Face essa situação, uma questão que vem a mente refere-se ao significado
real acerca do que o cidadão tem em mente quanto diz que tem uma religião, quando diz
que reencarna, quando diz que ressuscita, que é o fim de tudo.
Por exemplo, é residual o percentual dos que afirmam categoricamente
não crerem em Deus e não terem nenhuma religião. No entanto, é próximo de um quarto a
fração dos que acreditam que a morte biológica é o fim de tudo. Outro exemplo,
as religiões católica e evangélicas postulam a ressurreição. Todavia, é muito
expressiva a fração dos que crêem na idéia da reencarnação, sobretudo nas
classes mais elevadas e na população com maior grau de instrução
É expressivo o percentual dos que rezam, fazem o sinal da cruz ao se
levantarem e ao se deitarem, dos que acreditam em Deus, em anjos, em Céu e assim por
diante. No entanto, um terço afirmar que é o fim de tudo parece muito expressivo,
tendo em vista que as amostras refletiram o conjunto da população.

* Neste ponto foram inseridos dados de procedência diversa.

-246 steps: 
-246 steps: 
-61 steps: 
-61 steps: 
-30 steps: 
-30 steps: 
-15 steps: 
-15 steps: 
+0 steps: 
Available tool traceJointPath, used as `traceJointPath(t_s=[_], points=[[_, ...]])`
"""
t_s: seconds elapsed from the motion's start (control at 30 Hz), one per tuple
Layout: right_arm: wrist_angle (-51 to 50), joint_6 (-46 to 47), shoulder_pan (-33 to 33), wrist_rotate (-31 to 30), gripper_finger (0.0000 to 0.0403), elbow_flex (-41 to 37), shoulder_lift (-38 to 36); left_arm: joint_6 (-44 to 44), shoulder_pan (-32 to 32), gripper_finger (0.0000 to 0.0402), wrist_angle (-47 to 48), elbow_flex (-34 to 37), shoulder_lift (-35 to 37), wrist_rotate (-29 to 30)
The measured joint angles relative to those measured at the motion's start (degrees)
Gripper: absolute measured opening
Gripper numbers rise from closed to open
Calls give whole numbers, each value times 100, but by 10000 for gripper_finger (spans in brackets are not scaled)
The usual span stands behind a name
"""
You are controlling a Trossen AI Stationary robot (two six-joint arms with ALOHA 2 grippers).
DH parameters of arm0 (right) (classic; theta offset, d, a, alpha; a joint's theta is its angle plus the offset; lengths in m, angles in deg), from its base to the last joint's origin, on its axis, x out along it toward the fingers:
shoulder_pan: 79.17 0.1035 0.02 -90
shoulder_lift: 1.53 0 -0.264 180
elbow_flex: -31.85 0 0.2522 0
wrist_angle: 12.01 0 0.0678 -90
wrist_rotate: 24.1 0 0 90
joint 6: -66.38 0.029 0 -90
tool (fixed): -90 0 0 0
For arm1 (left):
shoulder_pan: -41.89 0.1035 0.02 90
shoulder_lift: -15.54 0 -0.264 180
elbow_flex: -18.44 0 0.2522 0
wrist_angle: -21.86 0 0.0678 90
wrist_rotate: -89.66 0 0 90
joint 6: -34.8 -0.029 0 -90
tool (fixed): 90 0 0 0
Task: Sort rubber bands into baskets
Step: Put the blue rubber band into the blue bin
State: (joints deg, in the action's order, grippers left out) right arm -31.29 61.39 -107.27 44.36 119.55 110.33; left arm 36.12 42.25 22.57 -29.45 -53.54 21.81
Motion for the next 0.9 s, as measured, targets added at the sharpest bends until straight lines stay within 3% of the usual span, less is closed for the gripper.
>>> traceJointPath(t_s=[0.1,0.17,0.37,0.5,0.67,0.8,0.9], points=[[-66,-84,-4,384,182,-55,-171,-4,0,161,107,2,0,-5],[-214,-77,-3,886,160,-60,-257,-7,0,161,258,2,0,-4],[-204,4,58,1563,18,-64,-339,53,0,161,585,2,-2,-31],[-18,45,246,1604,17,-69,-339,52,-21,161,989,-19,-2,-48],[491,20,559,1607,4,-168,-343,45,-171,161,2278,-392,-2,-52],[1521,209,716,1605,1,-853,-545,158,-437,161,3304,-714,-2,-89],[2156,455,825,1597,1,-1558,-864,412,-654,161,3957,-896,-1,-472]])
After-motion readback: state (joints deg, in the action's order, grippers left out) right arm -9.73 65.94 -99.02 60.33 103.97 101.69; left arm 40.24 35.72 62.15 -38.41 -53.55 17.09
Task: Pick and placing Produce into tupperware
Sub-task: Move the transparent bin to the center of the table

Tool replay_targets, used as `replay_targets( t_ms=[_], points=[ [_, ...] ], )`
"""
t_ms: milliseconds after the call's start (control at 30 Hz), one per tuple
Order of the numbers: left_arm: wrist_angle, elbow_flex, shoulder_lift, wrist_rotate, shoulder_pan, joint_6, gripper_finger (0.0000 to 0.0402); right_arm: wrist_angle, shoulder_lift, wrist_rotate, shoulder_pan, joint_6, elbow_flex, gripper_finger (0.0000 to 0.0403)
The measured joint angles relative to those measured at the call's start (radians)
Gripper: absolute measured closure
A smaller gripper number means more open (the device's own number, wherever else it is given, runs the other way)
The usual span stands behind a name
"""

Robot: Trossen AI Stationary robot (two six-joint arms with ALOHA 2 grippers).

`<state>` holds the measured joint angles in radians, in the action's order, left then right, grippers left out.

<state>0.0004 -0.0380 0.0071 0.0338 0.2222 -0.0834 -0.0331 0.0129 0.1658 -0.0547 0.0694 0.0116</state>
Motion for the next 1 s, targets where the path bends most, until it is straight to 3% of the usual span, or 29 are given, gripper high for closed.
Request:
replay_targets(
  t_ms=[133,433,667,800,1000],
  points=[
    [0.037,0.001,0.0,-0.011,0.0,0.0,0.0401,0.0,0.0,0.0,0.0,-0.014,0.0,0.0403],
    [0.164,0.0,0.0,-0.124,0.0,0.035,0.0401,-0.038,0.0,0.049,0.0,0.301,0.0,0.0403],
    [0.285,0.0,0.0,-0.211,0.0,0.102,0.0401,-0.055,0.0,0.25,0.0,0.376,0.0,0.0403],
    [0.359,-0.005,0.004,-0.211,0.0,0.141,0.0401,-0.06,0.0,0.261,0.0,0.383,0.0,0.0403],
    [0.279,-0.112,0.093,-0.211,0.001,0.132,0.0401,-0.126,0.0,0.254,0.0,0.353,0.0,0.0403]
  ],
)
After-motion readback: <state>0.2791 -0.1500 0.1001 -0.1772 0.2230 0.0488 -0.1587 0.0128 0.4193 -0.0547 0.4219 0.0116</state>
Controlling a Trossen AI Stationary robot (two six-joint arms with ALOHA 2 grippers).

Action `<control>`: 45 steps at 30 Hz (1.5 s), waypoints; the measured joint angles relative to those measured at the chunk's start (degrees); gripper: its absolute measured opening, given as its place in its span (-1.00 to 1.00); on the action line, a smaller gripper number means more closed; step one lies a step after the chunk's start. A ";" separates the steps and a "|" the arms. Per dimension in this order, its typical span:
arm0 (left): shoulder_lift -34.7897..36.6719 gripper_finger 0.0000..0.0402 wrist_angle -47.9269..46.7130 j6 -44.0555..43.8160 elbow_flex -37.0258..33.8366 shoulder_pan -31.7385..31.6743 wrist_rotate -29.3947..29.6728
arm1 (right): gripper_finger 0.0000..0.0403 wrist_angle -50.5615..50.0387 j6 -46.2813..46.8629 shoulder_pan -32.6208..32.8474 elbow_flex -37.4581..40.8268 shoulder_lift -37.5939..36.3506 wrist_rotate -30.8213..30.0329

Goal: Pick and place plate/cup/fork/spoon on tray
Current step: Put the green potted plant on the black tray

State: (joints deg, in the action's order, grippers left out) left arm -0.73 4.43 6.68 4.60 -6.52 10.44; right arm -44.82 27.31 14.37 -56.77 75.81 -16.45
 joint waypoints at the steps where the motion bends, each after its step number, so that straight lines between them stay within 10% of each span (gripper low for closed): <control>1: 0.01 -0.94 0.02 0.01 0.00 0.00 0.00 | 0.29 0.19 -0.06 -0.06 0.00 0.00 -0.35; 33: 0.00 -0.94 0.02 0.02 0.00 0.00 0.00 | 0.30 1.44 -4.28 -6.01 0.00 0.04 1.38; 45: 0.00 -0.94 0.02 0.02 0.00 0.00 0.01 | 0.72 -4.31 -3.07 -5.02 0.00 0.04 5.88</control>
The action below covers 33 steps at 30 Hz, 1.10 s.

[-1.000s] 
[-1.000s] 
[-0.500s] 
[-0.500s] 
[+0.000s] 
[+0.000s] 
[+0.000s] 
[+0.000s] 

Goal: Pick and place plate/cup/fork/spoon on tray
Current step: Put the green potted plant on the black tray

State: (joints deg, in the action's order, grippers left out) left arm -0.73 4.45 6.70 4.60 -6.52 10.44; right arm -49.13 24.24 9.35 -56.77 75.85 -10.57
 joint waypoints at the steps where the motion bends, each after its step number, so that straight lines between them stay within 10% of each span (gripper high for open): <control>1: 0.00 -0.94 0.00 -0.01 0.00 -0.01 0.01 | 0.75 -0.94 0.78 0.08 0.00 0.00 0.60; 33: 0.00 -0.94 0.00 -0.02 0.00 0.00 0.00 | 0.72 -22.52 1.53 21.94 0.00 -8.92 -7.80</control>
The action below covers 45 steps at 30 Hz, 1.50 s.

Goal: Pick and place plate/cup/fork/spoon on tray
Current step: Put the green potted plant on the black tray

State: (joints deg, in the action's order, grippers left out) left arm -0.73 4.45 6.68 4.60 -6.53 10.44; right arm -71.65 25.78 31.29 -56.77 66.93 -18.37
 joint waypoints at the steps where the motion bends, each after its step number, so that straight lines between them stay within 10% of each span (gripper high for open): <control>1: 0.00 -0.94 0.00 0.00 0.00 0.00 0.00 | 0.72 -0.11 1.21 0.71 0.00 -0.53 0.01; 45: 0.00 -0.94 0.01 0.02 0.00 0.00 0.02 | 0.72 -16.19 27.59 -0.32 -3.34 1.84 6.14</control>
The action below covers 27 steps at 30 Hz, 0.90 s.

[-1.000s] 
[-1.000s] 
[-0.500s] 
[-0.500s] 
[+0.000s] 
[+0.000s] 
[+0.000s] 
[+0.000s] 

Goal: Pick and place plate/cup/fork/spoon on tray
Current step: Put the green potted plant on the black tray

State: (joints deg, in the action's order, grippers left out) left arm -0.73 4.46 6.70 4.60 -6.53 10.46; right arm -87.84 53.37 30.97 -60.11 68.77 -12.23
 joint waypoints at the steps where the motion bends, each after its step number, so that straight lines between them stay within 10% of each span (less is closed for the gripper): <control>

Os que mais crêem
que com o final do milênio também significará o juízo final são os
evangélicos.
É pretensão continuar aprofundando essas questões em pesquisas
próximas. Por enquanto, os dados apontam, de um lado, para a fragilidade doutrinária,
para a pouca consistência das respostas, e, do outro, para a predisposição das pessoas
em acreditar, ainda que tendo como pano de fundo o espectro de que a morte é o fim de
tudo para muitos. Todavia, esse dado parece estar em contradição com outros, que
apontam para uma fé, por assim dizer, fragmentada e difusa.